Saturday, October 31, 2009

The Future of the Left in Ireland


This month (October) saw the annual Peadar O'Donnell Weekend held in Dungloe, County Donegal.

Peadar O'Donnell, born in 1893, was a native of Dungloe and, in his formative years, saw the injustices and hardships of the time, leading him, at an early age, to become a social and political thinker.

Trained as a teacher, O'Donnell is more widely known today for his extensive literary accomplishments. But he was also an Irish republican activist, trade union leader and a socialist, following the ideology of James Connolly, and believed social revolution was the way forward for a strong independent Ireland.

The Peadar O'Donnell weekend and many who wish to discuss his life and times may now concentrate more on O'Donnell's writings, but, this year, a public debate was held entitled 'The Future of the Left in Ireland'. The debating panel was made up of political parties of the left, including éirígí, which was represented by party spokesperson Daithí Mac An Mháistír.

The general consensus of the panel was that the political right, regardless of which party flag they stood under, were united in doing as much as they could to undermine the left and with that, working people in general. This was no more evident than with the antics of Fianna Fáil, The Green Party, Fine Gael and Labour sidling up to each other to unite against the electorate in the Twenty-Six Counties and undemocratically force them back to the polls in the Lisbon 2 referendum. With lies and scare tactics they hoodwinked the electorate to vote yes, all in an effort to shore up the capitalist system of the EU.

These parties, some of who claim to be of the left, have been complicit in, if not directly responsible for, cuts in health and education, in farming and fishing and have connived at job losses nation wide. The unemployment figure in the Twenty-Six Counties is now heading towards 15%. Cuts are carried out by politicians and bureaucrats who do their best to secure their own jobs and exorbitant wages. Politicians who have claimed ridiculous expenses for lavish lifestyles paid for by the tax payer are let off the hook. All these actions are far from any notion of an egalitarian society.

It was noted by one of the panelists that the very fact that the debate saw over 100 people crammed into an upstairs room in a converted church at lunchtime on a Sunday to debate and discuss the politics of the left was such a change from what Ireland once was and was also indicative of the situation the country was now in.

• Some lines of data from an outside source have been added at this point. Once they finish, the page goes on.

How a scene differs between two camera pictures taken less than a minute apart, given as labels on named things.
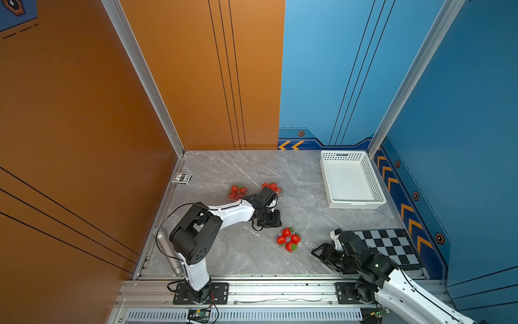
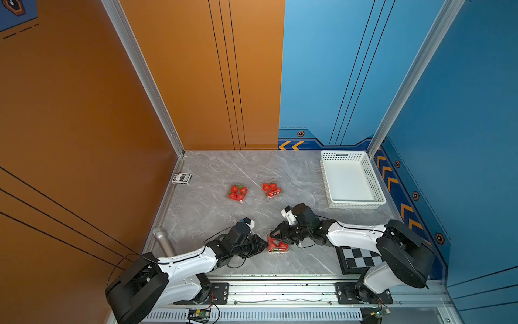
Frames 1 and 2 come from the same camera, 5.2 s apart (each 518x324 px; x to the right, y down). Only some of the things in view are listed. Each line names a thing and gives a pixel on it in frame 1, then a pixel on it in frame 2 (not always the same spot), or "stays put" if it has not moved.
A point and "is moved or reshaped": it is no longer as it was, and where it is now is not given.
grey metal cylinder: x=170 y=251 stays put
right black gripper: x=329 y=248 -> x=282 y=233
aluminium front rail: x=263 y=294 stays put
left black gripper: x=276 y=223 -> x=257 y=243
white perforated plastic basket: x=351 y=181 stays put
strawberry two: x=295 y=239 is moved or reshaped
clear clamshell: x=289 y=239 is moved or reshaped
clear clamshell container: x=273 y=185 stays put
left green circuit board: x=199 y=315 stays put
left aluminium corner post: x=118 y=15 stays put
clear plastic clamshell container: x=237 y=190 stays put
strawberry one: x=286 y=232 is moved or reshaped

Speaking during the event, éirígí spokesperson Mac An Mháistír said that the fundamental question that had to be asked of the left is what it is to be socialist and what it is those on the left have to do to see socialist thinking win out over the capitalist system.

He said that we must define our socialism and that Ireland could not be equal or have social justice without a rejection of capitalism, that we must reject the idea of the exploitation of the labour of people. Without the rejection of the idea of people having to work long hours 7 days a week but yet not being able to provide adequately for their families and having no prospect of sustainable employment, the capitalist system would continue to thrive.

Mac An Mháistír continued that, as a teacher, he noticed a difference in the youth in education in that they are now much more aware of the political system and are now asking questions and looking for answers to today’s inequalities and enquiring into who people such as Karl Marx were and what their political ideologies were. They are using these ideologies to analyse today’s society and finding in them an understanding. All of which could bode well for the future.

The question posed by Mac An Mháistír of what should be the direction of modern day Ireland's political left was echoed both from other panel members and those in the audience. This is only a question that can be answered by the people of the Irish nation.

Certainly, it is incumbent upon all of the leftist parties in Ireland to work together to find a common political direction that benefits people best. But the people of the nation must also use their power, on the streets, in the workplace and in the polls, to make a change for the better. Only then will we see an end to the corrupt and dictatorial politics of the right and a fairer, just and more economically stable Ireland.

We have much to do. As Peadar O'Donnell once said, "Let us fling ourselves among the most fervent of social and economic revolutionists. Let us enlist the labour world in our struggle with our tyrannical masters."